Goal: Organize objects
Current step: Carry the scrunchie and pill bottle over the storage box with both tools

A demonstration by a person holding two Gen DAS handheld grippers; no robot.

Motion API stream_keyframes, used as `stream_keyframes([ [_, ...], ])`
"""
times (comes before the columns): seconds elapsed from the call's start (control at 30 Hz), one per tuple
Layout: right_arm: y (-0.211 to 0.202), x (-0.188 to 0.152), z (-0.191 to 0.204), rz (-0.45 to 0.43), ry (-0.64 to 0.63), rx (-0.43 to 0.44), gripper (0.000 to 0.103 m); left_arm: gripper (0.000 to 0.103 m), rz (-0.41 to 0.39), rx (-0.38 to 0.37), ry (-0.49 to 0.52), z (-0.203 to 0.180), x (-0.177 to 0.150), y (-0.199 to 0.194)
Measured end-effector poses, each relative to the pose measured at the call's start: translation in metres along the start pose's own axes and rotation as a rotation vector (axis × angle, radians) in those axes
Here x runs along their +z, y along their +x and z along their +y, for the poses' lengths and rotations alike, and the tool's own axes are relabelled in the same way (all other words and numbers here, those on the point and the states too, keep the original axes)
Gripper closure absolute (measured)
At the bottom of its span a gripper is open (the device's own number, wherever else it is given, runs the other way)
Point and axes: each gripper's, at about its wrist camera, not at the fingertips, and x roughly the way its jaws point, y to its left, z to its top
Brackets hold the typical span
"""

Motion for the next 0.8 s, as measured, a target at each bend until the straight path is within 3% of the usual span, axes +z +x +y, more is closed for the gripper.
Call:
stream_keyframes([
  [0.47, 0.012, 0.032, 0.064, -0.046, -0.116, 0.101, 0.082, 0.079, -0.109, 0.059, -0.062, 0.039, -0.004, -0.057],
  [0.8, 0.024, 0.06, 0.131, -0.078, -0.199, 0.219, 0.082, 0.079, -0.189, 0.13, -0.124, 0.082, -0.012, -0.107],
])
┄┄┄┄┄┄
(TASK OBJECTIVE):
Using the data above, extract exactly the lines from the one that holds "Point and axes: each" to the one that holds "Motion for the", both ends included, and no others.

(RESPONSE BOX):
Point and axes: each gripper's, at about its wrist camera, not at the fingertips, and x roughly the way its jaws point, y to its left, z to its top
Brackets hold the typical span
"""

Motion for the next 0.8 s, as measured, a target at each bend until the straight path is within 3% of the usual span, axes +z +x +y, more is closed for the gripper.

The answer requires no further additions.